4

I have a list called animals,

animals = ["B_FOX", "A_CAT", "A_DOG", "A_MOUSE", 
         "B_DOG", "B_MOUSE", "C_DUCK", "C_FOX", "C_BIRD"]

and would like the following outputs:

 A = ["A_CAT", "A_DOG", "A_MOUSE"]
 B = ["B_DOG", "B_MOUSE", "B_FOX"]
 C = ["C_DUCK", "C_FOX", "C_BIRD"]

I can only get a subset list of only the letters or the animals like this:

  [species.split("_",1)[1] for species in animals]
  ['FOX', 'CAT', 'DOG', 'MOUSE', 'DOG', 'MOUSE', 'DUCK', 'FOX', 'BIRD']

  [letters.split("_",1)[0] for letters in animals]
  ['B', 'A', 'A', 'A', 'B', 'B', 'C', 'C', 'C']

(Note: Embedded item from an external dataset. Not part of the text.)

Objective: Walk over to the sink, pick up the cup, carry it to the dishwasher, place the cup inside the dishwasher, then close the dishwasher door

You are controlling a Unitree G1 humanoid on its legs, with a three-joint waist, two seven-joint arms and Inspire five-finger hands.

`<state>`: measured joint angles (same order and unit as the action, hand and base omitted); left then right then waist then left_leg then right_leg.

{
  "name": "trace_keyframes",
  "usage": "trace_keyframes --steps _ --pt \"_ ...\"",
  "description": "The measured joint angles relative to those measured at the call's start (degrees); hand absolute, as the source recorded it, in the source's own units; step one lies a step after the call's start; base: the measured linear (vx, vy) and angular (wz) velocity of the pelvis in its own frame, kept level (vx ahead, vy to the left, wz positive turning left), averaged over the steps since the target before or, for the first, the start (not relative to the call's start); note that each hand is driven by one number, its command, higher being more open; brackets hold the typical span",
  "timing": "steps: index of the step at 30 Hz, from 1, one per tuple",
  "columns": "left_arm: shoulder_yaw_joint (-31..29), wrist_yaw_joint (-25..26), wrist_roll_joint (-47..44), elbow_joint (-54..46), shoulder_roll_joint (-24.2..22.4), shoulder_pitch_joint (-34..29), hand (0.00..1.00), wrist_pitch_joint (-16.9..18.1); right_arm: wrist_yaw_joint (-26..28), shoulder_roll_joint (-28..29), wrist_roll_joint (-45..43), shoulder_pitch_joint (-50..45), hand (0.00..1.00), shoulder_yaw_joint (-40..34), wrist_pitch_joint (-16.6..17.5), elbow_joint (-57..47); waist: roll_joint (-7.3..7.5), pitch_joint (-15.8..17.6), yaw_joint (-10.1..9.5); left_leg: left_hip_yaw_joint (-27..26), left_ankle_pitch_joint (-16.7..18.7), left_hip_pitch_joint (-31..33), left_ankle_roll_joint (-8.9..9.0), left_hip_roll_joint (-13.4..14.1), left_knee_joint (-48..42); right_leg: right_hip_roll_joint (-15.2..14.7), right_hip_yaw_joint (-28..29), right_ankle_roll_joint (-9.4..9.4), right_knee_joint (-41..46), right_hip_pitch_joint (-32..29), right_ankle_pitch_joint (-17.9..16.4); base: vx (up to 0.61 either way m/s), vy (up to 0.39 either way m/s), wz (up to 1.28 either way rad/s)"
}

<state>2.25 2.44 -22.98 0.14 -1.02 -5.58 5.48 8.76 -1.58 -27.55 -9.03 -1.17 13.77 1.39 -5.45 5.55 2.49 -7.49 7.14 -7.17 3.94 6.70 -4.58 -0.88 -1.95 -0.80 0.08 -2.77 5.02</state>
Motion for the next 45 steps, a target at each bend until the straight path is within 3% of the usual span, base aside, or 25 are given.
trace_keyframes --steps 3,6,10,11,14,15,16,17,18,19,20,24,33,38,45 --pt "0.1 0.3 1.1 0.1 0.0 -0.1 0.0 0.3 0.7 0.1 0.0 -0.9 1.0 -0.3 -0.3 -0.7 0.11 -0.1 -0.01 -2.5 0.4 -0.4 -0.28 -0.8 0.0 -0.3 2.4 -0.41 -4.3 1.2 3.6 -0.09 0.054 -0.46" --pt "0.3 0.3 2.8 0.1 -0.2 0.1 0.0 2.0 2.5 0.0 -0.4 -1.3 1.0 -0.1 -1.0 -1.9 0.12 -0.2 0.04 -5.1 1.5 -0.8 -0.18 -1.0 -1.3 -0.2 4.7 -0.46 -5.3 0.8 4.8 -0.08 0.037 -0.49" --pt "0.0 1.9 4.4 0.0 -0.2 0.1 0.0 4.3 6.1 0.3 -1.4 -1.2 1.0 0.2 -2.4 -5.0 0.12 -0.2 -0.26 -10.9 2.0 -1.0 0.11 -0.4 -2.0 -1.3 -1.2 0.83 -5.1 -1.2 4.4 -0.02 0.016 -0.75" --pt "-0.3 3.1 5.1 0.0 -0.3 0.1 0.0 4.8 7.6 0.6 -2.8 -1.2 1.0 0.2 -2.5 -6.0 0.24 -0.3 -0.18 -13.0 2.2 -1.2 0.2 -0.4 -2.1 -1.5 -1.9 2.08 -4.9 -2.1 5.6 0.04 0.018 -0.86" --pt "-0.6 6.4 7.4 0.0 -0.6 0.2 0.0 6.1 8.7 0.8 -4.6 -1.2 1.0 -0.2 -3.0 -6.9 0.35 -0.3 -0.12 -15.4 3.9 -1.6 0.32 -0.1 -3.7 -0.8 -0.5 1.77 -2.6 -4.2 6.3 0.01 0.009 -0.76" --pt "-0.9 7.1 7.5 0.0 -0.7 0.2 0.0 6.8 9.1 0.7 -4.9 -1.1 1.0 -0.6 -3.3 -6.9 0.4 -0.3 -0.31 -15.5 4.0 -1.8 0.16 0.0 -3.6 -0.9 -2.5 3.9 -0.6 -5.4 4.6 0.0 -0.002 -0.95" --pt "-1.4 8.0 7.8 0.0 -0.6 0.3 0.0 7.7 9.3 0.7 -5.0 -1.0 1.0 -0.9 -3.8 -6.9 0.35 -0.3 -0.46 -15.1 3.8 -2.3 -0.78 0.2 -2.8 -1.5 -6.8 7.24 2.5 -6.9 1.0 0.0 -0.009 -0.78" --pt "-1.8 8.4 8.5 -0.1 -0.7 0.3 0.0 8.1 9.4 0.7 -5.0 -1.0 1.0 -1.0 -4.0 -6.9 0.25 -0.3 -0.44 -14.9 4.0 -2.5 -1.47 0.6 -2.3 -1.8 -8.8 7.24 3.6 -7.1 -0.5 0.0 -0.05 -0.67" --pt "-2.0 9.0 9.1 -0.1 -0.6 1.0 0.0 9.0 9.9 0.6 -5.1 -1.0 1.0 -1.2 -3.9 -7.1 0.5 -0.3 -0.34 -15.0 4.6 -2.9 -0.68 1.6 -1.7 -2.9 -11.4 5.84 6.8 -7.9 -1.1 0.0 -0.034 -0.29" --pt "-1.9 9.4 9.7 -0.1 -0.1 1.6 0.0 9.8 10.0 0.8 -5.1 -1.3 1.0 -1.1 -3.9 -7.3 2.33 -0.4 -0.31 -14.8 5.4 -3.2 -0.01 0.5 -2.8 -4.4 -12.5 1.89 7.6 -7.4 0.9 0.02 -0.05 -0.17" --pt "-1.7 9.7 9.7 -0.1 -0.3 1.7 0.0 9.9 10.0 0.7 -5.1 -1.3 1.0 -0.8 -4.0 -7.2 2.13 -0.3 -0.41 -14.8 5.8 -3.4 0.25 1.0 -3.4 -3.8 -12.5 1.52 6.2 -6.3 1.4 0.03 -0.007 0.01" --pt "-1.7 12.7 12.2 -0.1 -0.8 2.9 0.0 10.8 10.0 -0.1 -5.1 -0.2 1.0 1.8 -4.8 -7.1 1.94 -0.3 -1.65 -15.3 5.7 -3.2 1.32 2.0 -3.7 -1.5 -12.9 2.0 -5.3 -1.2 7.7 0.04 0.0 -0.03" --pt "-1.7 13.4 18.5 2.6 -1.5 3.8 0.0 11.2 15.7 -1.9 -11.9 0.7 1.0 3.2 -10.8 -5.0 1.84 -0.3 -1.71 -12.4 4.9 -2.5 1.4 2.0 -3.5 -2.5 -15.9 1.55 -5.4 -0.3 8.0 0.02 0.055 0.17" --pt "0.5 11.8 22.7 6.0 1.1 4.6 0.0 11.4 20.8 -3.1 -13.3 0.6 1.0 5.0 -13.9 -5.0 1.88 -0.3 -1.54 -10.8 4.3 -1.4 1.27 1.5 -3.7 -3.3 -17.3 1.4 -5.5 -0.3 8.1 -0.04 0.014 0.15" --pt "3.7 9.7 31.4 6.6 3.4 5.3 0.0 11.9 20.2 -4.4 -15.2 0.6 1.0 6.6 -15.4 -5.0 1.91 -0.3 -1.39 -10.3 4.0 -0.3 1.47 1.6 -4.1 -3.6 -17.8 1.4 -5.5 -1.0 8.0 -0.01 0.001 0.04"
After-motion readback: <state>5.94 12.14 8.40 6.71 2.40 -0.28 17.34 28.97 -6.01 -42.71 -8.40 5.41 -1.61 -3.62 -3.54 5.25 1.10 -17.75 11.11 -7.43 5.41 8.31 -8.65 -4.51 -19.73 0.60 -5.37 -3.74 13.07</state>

Not sure if I've worded the question correctly. Any help in solving this tricky problem would be greatly appreciated!

MichaelRSF
  • 886
  • 5
  • 16
  • 40

3 Answers3

3

You could build separate lists, one for each initial letter, however, that would be tricky if you have many letters. You can use a defaultdict instead:

from collections import defaultdict

d = defaultdict(list)
animals = ["B_FOX", "A_CAT", "A_DOG", "A_MOUSE", 
     "B_DOG", "B_MOUSE", "C_DUCK", "C_FOX", "C_BIRD"]

for animal in animals:
   d[animal[0]].append(animal)
print(dict(d))

Output:

{'A': ['A_CAT', 'A_DOG', 'A_MOUSE'], 'C': ['C_DUCK', 'C_FOX', 'C_BIRD'], 'B': ['B_FOX', 'B_DOG', 'B_MOUSE']}
Ajax1234
  • 69,937
  • 8
  • 61
  • 102
3

Try an itertools.groupby according to the first letter:

import operator as op
import itertools as it


animals = [
    "B_FOX", "A_CAT", "A_DOG", "A_MOUSE", 
    "B_DOG", "B_MOUSE", "C_DUCK", "C_FOX", "C_BIRD"
]

A, B, C = [list(g) for _, g in it.groupby(sorted(animals), key=op.itemgetter(0))]

Outputs:

A
# ['A_CAT', 'A_DOG', 'A_MOUSE']

B
# ['B_DOG', 'B_FOX', 'B_MOUSE']

C
# ['C_BIRD', 'C_DUCK', 'C_FOX']

Here is a post on how groupby works.

pylang
  • 40,867
  • 14
  • 129
  • 121
  • 3
    That's very neat, I wasn't aware of the operator module til now. Thanks pylang! – MichaelRSF Aug 29 '17 at 02:55
  • The other key option is a regular function, such as `def f(x): x[0]` or `lambda x: x[0]` – pylang Aug 29 '17 at 02:57
  • This would be last on readability and ease of understanding but it definitely wins for the shortest solution ;-) – Hubert Grzeskowiak Aug 29 '17 at 03:06
  • @Hubert Grzeskowiak, I might agree on understanding, which is how `groupby` is. It is one of the tougher and trickier itertools to grok. But, I think it reads fine. I'll add a link for clarity. Thanks. – pylang Aug 29 '17 at 03:10
  • Thanks for your solution as well, Hubert! Much appreciated for all the help :) – MichaelRSF Aug 29 '17 at 03:11
2

You can unpack the values of the prefix and the name both from one call to split:

groups = {}
for animal in animals:
    prefix, name = animal.split("_")
    if prefix not in groups:
        groups[prefix] = []
    groups[prefix].append(animal)

print groups

{'A': ['A_CAT', 'A_DOG', 'A_MOUSE'], 'C': ['C_DUCK', 'C_FOX', 'C_BIRD'], 'B': ['B_FOX', 'B_DOG', 'B_MOUSE']}

If required, you can later still unpack the dict into single variables:

A = groups["A"]
B = groups["B"]
C = groups["C"]

If you want to get rid of the prefixes:

groups = {}
for animal in animals:
    prefix, name = animal.split("_")
    if prefix not in groups:
        groups[prefix] = []
    groups[prefix].append(name)
Hubert Grzeskowiak
  • 15,137
  • 5
  • 57
  • 74